Her 2018 look is probably the one people remember most. The Heavenly Bodies theme called for something celestial or religious in spirit. Waithe arrived wearing a rainbow Pride flag cape designed by Kerby Jean-Raymond of Pyer Moss. It was personal and striking. The image of her with the cape spread behind her became one of the most-shared Met Gala photos of that era. It’s the kind of red carpet moment that’s genuinely hard to manufacture. She showed up as herself and let the look carry the message. She’s one of the most visible Black queer figures in the entertainment industry, and the visual landed with real weight.
The 2019 Camp theme brought a completely different challenge. “Camp: Notes on Fashion” borrowed its concept from Susan Sontag’s 1964 essay on irony, excess, and deliberate artifice. The theme pushed guests toward theatrical, over-the-top looks. Waithe leaned into her signature suiting aesthetic. It fit her personal style without forcing anything dramatic.
The 2022 appearance came under “In America: An Anthology of Fashion,” a theme centered on American fashion history and craftsmanship. And in 2024, the Sleeping Beauties theme invited guests to interpret the idea of nature and fashion waking back up from a kind of rest. Both themes had real creative range. Waithe showed up for all of them.
What makes this post feel interesting is how casual it is. There’s no announcement buried in the hashtags. No project being teased. Waithe was just poking through her phone, found some photos, and decided to share them. The #METMonday tag on actual Met Gala day was a nice touch. It’s almost like she was joining the conversation from a different angle.

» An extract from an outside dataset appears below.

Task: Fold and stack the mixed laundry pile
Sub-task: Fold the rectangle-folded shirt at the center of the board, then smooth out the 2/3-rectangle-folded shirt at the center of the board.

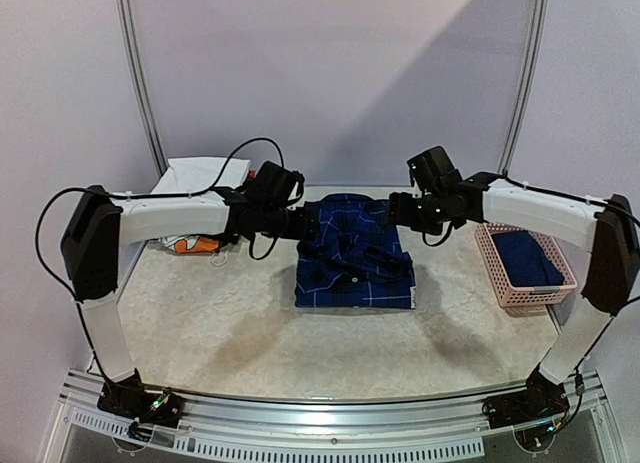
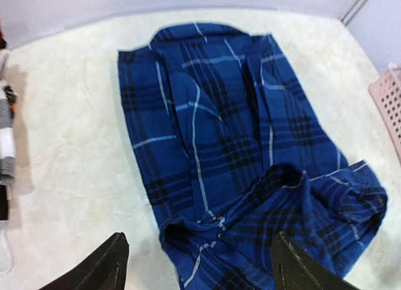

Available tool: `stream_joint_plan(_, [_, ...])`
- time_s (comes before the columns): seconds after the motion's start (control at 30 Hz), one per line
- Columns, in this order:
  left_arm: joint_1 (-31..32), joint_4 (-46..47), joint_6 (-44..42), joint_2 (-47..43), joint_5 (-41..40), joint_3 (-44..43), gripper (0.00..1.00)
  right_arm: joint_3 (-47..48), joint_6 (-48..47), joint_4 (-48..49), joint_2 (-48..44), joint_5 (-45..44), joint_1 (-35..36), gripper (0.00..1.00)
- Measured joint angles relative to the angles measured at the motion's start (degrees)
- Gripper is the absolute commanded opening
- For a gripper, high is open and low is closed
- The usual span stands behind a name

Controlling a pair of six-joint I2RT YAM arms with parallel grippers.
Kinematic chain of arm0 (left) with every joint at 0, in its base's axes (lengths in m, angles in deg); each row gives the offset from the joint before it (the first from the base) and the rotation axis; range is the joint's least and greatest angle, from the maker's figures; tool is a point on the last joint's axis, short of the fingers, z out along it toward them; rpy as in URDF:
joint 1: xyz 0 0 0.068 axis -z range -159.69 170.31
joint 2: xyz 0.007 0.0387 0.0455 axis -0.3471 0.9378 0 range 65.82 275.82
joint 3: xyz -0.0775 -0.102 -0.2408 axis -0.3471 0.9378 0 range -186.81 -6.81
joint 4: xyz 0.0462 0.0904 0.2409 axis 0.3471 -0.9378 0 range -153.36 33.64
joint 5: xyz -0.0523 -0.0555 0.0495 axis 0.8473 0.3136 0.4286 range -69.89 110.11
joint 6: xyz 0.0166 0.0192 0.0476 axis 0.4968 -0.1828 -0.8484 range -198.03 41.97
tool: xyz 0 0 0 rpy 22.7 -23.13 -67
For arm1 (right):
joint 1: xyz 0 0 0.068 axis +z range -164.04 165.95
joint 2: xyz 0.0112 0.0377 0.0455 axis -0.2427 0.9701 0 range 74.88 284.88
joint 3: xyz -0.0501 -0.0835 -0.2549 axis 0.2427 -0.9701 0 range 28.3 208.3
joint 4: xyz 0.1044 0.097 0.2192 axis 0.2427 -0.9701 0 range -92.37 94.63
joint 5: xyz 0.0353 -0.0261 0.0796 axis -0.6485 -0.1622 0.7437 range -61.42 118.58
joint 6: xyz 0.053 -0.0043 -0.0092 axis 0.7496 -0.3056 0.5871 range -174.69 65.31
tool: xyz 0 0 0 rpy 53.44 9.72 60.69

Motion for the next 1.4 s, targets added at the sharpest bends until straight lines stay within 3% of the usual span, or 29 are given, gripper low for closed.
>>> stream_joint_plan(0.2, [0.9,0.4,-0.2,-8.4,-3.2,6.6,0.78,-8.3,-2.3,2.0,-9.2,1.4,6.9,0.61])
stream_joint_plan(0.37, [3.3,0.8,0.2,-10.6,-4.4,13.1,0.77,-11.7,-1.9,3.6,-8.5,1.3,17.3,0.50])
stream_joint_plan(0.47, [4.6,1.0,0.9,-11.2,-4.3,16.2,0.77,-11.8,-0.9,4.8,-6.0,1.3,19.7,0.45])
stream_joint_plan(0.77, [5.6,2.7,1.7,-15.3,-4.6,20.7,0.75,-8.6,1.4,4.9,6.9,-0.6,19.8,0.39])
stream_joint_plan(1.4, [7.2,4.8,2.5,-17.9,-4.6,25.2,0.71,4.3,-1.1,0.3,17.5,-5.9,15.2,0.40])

That kind of low-key post is rarer than it sounds in celebrity social media. Most of what gets shared feels polished and strategic. A “look what I found” moment reads more like something a friend would text you than a PR move. For anyone who follows Waithe as much for her personality as her fashion choices, it’s a good reminder of what makes her worth following.
She brings a genuine point of view to the red carpet. Her looks tend to mean something beyond the designer label. That 2018 cape is proof of that. And that kind of moment holds up years later. Most Met Gala outfits can’t say the same.
No word yet on a 2026 appearance. Her track record speaks for itself. She tends to show up with something worth paying attention to.